Я вспомнила, как пренебрежительно мама отозвалась о моей любви, принизив ее до вожделения. Как потом я бродила по лесу, пытаясь заставить себя раскаяться в том, что накричала на нее. Как папа заглядывал ко мне в комнату, чтобы посмотреть, нет ли там Сэма. Когда они в последний раз интересовались, где я была, как живу, не нужно ли мне что-нибудь?
Я видела родителей вдвоем; они были семьей. Они до сих пор трогательно заботились друг о друге, даже в мелочах. И я видела Бека, видела, как хорошо он знал Сэма. Как он любил его. И как Сэм до сих пор кружил по орбите его памяти, словно потерянный спутник. У них была семья. А у меня с родителями… мы просто жили под одной крышей. Иногда.
Интересно, можно ли перерасти своих родителей?

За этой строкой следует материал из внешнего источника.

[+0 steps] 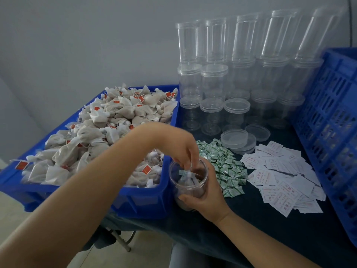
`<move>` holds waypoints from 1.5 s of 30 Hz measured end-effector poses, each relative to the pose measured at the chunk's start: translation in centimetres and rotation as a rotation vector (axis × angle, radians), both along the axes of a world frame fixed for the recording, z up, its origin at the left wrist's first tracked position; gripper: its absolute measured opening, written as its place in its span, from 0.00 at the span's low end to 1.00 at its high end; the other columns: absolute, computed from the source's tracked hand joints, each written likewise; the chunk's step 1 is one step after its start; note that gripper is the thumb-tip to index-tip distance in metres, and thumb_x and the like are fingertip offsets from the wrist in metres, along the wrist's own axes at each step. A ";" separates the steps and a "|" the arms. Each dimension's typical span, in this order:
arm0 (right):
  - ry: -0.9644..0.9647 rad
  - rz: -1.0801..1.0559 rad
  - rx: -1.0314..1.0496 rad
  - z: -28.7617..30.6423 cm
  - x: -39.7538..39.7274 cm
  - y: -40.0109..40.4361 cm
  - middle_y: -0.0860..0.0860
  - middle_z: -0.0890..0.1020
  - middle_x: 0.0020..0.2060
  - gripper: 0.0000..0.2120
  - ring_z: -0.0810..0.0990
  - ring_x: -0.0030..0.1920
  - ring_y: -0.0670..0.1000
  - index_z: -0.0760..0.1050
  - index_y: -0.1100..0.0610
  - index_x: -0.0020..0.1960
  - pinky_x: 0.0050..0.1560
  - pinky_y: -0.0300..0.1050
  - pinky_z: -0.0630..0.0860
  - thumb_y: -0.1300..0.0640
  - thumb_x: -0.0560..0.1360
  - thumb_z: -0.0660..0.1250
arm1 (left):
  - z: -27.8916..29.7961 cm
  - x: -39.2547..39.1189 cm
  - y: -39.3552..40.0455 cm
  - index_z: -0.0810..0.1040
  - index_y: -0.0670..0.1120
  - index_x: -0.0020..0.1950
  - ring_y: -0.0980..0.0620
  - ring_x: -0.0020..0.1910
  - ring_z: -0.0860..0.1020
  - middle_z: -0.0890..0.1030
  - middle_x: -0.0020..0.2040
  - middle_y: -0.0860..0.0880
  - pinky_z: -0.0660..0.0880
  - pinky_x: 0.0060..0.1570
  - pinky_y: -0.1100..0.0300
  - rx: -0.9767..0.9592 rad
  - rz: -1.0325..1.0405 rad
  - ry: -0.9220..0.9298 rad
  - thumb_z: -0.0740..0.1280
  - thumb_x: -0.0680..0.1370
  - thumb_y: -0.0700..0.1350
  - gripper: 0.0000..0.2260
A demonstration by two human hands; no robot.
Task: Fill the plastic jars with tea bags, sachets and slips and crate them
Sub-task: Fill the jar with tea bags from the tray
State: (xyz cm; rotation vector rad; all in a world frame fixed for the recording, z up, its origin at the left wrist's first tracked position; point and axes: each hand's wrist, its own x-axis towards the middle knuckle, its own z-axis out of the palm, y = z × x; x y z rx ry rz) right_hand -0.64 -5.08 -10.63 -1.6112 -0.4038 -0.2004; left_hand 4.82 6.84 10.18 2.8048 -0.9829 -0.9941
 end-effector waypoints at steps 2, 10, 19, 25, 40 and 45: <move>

Мне вспомнилось выражение, с которым смотрели на меня волки. Вспомнилось, как я гадала, сколько времени мне осталось. Сколько ночей отмерено мне с Сэмом, и сколько из них я уже потратила здесь в одиночестве.
Во рту все еще стоял медный привкус. Болезнь внутри меня не собиралась отступать. Она пожирала мои силы, но пока я все еще была сильнее. Пока я еще могла кое-что контролировать.
Я выбралась из постели.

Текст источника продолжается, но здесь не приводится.